Self-supervised speech pre-training enables deep neural network models to capture meaningful and disentangled factors from raw waveform signals. The learned universal speech representations can then be used across numerous downstream tasks. These representations, however, are sensitive to distribution shifts caused by environmental factors, such as noise and/or room reverberation. Their large sizes, in turn, make them unfeasible for edge applications.

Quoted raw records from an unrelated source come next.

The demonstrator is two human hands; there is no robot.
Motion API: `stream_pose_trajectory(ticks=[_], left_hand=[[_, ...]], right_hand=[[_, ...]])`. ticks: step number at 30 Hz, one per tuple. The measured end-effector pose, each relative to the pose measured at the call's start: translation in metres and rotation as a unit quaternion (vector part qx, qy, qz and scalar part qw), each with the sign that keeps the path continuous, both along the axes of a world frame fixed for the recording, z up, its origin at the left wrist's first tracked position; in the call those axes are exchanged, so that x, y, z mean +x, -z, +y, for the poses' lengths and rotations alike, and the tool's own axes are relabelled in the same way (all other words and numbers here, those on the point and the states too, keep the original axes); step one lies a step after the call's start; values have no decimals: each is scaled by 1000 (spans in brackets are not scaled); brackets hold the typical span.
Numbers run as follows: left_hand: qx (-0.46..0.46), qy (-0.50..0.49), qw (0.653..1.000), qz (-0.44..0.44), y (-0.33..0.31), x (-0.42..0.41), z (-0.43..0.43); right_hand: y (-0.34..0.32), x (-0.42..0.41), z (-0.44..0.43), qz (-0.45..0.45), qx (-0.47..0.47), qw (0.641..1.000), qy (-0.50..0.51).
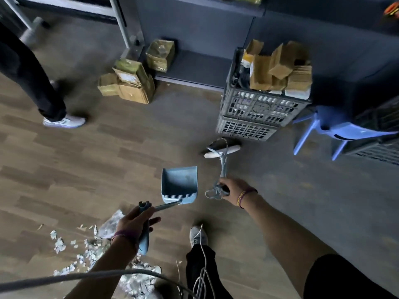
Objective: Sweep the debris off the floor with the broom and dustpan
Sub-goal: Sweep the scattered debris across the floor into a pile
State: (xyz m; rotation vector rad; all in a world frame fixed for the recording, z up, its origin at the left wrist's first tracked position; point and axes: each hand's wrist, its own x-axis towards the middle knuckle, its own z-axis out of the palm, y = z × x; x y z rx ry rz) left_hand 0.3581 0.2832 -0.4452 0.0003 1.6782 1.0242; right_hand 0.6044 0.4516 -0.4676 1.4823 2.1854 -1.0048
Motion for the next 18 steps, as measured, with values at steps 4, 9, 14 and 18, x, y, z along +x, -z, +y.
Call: stream_pose_trajectory(ticks=[4, 9, 14, 18], left_hand=[[0, 29, 1000, 1, 3, -7, -19], [8, 63, 998, -10, 0, -26, -72], [22, 87, 996, -8, -2, -55, -151], [16, 101, 995, -12, -9, -77, -222]], right_hand=[[14, -2, -52, 1, -15, 999, 31], [17, -28, -142, 5, -11, 998, 55], [9, -74, -256, 44, -12, 992, 121], [6, -112, -353, 58, -35, 988, 139]])
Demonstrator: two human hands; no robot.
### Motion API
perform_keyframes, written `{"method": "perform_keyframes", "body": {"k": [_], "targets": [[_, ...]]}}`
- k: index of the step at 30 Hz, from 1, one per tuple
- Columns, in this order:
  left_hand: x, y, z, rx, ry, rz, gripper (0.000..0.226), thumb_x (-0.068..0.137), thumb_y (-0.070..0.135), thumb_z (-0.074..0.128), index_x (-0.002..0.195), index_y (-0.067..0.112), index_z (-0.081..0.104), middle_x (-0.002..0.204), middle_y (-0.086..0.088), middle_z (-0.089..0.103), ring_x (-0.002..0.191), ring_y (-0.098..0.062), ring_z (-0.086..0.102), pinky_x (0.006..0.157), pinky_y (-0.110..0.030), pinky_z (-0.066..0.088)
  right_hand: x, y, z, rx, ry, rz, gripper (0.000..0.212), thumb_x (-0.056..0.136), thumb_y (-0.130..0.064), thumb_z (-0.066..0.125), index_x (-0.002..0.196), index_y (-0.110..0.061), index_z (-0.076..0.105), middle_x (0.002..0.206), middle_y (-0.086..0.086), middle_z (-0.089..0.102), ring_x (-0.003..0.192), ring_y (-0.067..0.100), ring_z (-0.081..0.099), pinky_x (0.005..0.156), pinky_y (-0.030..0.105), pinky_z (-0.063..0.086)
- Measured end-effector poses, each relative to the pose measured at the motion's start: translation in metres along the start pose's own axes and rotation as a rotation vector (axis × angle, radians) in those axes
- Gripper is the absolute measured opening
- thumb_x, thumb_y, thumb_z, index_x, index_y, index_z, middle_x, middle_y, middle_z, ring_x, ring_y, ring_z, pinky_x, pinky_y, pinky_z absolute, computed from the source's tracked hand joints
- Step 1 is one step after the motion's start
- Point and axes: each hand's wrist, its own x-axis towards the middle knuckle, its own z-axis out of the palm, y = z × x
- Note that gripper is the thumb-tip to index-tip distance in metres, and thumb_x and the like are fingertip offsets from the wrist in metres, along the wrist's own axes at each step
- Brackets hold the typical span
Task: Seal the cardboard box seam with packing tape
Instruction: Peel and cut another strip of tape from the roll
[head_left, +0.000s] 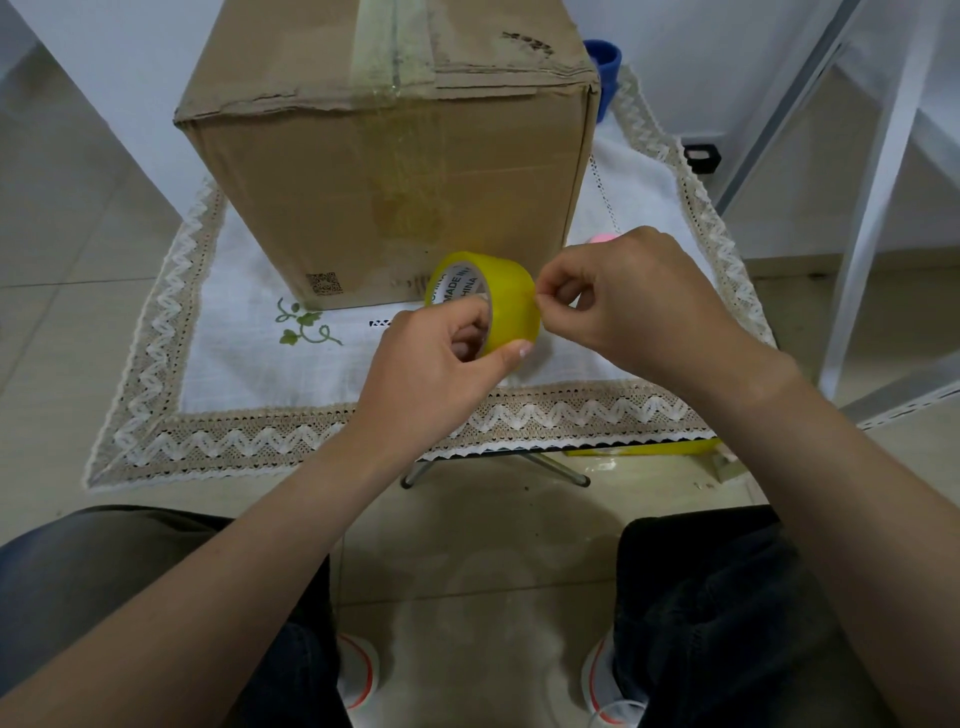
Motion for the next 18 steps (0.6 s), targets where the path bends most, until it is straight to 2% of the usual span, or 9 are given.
{"method": "perform_keyframes", "body": {"k": [3, 6, 9, 12, 14, 15, 16, 18], "targets": [[-0.0005, 0.0007, -0.0002, 0.039, 0.007, 0.003, 0.022, 0.085, 0.038, 0.076, 0.085, 0.016, 0.073, 0.072, -0.007, 0.069, 0.073, -0.023, 0.069, 0.072, -0.043, 0.06, -0.0002, -0.0024, 0.0034, -0.025, -0.032, 0.03, 0.007, 0.087, -0.025, 0.069, 0.08, -0.028, 0.069, 0.06, -0.011, 0.063, 0.068, 0.02, 0.06, 0.066, 0.036, 0.054], [-0.0009, 0.0007, 0.0002, 0.064, 0.008, 0.011, 0.027, 0.083, 0.044, 0.074, 0.084, 0.017, 0.072, 0.071, -0.007, 0.07, 0.073, -0.024, 0.07, 0.07, -0.047, 0.06, -0.0003, -0.0056, 0.0053, -0.013, -0.074, 0.093, 0.014, 0.083, -0.028, 0.068, 0.073, -0.03, 0.058, 0.054, -0.014, 0.053, 0.069, 0.017, 0.054, 0.064, 0.032, 0.046], [-0.0029, 0.0041, -0.0001, 0.107, -0.002, 0.027, 0.026, 0.084, 0.044, 0.073, 0.08, 0.018, 0.07, 0.066, -0.004, 0.067, 0.066, -0.02, 0.067, 0.066, -0.046, 0.059, 0.0001, -0.0081, 0.0049, 0.012, -0.128, 0.134, 0.02, 0.08, -0.03, 0.067, 0.067, -0.03, 0.052, 0.052, -0.012, 0.056, 0.068, 0.014, 0.056, 0.064, 0.032, 0.048], [-0.0029, 0.0061, 0.0001, 0.082, 0.024, 0.012, 0.025, 0.087, 0.037, 0.077, 0.071, 0.023, 0.065, 0.057, 0.006, 0.06, 0.054, -0.01, 0.055, 0.056, -0.035, 0.051, 0.0011, -0.008, 0.0007, 0.051, -0.112, 0.139, 0.015, 0.083, -0.035, 0.064, 0.07, -0.033, 0.057, 0.053, -0.017, 0.062, 0.067, 0.009, 0.063, 0.069, 0.037, 0.056], [-0.0017, 0.0056, -0.0006, 0.047, 0.067, -0.025, 0.032, 0.09, 0.033, 0.078, 0.067, 0.02, 0.058, 0.052, 0.008, 0.053, 0.048, -0.012, 0.046, 0.053, -0.028, 0.042, 0.0017, -0.0072, -0.0028, 0.152, -0.038, 0.129, 0.01, 0.089, -0.032, 0.068, 0.079, -0.031, 0.066, 0.053, -0.013, 0.063, 0.061, 0.01, 0.065, 0.067, 0.042, 0.058], [-0.0004, 0.0043, -0.0014, 0.01, 0.081, -0.042, 0.031, 0.09, 0.033, 0.077, 0.071, 0.015, 0.061, 0.054, 0.004, 0.056, 0.051, -0.021, 0.05, 0.053, -0.033, 0.047, 0.0021, -0.0066, -0.0036, 0.215, 0.003, 0.129, 0.007, 0.091, -0.03, 0.07, 0.084, -0.029, 0.069, 0.054, -0.009, 0.064, 0.058, 0.011, 0.065, 0.067, 0.043, 0.059], [0.0002, 0.0043, -0.002, -0.034, 0.089, -0.053, 0.029, 0.091, 0.034, 0.076, 0.079, 0.01, 0.066, 0.062, -0.007, 0.064, 0.058, -0.032, 0.058, 0.057, -0.042, 0.055, 0.0023, -0.0066, -0.004, 0.263, 0.027, 0.13, 0.005, 0.092, -0.032, 0.074, 0.09, -0.028, 0.072, 0.056, -0.008, 0.066, 0.057, 0.009, 0.065, 0.066, 0.042, 0.059], [-0.0004, 0.0064, -0.003, -0.09, 0.102, -0.071, 0.022, 0.092, 0.032, 0.076, 0.092, 0.01, 0.073, 0.078, -0.015, 0.074, 0.076, -0.039, 0.071, 0.071, -0.054, 0.06, 0.0023, -0.0062, -0.0023, 0.294, 0.015, 0.137, 0.018, 0.09, -0.039, 0.079, 0.104, -0.027, 0.076, 0.06, -0.009, 0.07, 0.057, 0.004, 0.065, 0.068, 0.039, 0.06]]}}
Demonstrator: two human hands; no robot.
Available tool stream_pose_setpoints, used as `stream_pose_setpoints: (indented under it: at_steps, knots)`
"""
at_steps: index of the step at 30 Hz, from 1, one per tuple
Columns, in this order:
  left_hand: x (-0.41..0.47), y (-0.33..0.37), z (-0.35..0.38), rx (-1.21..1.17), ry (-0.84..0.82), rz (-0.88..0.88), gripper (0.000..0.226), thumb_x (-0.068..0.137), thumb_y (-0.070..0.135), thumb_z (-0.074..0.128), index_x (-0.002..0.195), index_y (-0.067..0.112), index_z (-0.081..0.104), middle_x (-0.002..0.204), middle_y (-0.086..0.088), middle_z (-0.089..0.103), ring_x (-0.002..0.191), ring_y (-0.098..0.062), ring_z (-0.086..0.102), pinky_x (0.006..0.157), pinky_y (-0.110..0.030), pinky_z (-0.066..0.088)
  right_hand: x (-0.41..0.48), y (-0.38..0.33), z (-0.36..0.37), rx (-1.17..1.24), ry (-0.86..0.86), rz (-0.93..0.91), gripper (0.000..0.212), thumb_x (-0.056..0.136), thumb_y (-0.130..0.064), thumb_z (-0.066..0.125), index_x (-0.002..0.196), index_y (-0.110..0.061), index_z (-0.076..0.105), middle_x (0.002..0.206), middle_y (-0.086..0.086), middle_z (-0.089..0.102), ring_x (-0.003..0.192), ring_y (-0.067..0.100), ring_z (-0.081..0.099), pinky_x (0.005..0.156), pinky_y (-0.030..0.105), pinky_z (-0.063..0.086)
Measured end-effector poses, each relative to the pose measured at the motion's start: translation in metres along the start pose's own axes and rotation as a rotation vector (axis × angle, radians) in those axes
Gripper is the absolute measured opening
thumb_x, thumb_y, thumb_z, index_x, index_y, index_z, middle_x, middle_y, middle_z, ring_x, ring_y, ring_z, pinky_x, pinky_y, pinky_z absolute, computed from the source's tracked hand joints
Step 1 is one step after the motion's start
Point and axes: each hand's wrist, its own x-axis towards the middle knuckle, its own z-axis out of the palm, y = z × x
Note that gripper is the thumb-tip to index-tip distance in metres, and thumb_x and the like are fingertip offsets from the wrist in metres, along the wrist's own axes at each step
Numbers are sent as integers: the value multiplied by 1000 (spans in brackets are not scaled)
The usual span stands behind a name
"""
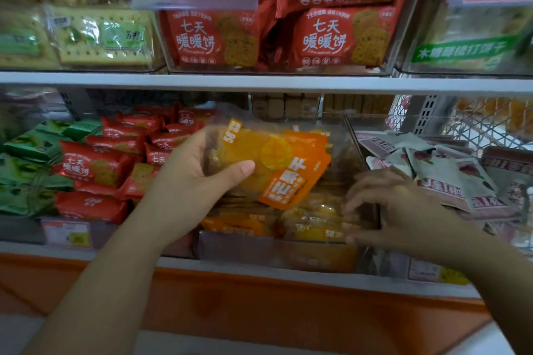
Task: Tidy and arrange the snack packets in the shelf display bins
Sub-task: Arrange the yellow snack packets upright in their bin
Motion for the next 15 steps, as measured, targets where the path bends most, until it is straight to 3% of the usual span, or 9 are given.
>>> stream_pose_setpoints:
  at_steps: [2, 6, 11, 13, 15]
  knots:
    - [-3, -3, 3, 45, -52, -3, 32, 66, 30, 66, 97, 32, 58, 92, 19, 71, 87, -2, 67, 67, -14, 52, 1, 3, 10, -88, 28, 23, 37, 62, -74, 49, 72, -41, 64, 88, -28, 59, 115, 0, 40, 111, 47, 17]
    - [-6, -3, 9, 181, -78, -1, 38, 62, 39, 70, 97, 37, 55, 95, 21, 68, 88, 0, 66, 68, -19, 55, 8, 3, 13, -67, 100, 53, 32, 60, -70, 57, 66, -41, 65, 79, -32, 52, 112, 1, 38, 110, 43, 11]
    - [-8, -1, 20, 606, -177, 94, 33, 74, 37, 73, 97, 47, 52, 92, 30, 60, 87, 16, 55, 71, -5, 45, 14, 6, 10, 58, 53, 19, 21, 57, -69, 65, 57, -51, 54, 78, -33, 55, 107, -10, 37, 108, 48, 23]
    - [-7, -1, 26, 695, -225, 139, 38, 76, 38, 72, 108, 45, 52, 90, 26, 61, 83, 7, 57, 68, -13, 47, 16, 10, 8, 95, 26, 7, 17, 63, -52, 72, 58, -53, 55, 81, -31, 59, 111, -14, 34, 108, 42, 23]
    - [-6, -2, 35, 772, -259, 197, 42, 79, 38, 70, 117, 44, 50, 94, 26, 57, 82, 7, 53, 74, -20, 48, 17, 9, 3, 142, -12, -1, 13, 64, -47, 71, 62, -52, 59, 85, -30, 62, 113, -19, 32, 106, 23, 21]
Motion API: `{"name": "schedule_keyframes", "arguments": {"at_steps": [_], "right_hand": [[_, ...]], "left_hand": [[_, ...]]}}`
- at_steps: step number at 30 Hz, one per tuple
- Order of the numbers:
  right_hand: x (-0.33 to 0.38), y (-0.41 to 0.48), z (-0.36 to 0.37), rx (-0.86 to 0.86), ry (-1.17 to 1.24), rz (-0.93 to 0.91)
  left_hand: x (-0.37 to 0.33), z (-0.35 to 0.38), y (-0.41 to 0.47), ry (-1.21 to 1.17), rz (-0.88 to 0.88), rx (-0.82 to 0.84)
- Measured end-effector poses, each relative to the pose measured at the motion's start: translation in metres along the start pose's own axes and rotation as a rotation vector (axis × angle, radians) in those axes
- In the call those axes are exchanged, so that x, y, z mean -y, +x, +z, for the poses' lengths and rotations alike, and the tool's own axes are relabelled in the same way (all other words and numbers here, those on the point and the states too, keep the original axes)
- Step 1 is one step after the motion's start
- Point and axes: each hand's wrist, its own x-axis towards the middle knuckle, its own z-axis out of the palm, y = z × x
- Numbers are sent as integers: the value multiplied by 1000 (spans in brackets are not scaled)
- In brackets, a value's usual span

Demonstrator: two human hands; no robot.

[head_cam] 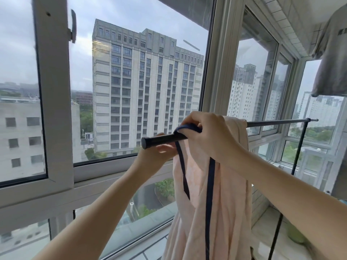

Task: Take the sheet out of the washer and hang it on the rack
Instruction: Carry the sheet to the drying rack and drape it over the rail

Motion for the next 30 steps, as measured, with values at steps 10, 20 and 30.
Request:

In this work, we propose a knowledge distillation methodology termed RobustDistiller which compresses universal representations while making them more robust against environmental artifacts via a multi-task learning objective. The proposed layer-wise distillation recipe is evaluated on top of three well-established universal representations, as well as with three downstream tasks. Experimental results show the proposed methodology applied on top of the WavLM Base+ teacher model outperforming all other benchmarks across noise types and levels, as well as reverberation times. Oftentimes, the obtained results with the student model (24M parameters) achieved results inline with those of the teacher model (95M).

翻译：自监督语音预训练使深度神经网络模型能够从原始波形信号中捕获有意义且解耦的因子。学习到的通用语音表征可随后应用于众多下游任务。然而，这些表征对环境因素（如噪声和/或房间混响）引起的分布偏移较为敏感。同时，其庞大的规模使其难以应用于边缘设备。本文提出一种名为鲁棒蒸馏器的知识蒸馏方法，通过多任务学习目标在压缩通用表征的同时，增强其对抗环境干扰的鲁棒性。所提出的逐层蒸馏方案在三种成熟的通用表征以及三个下游任务上进行了评估。实验结果表明，基于WavLM Base+教师模型所提出的方法在各类噪声类型、噪声水平及混响时间下均优于所有其他基准。学生模型（2400万参数）所取得的结果常与教师模型（9500万参数）持平。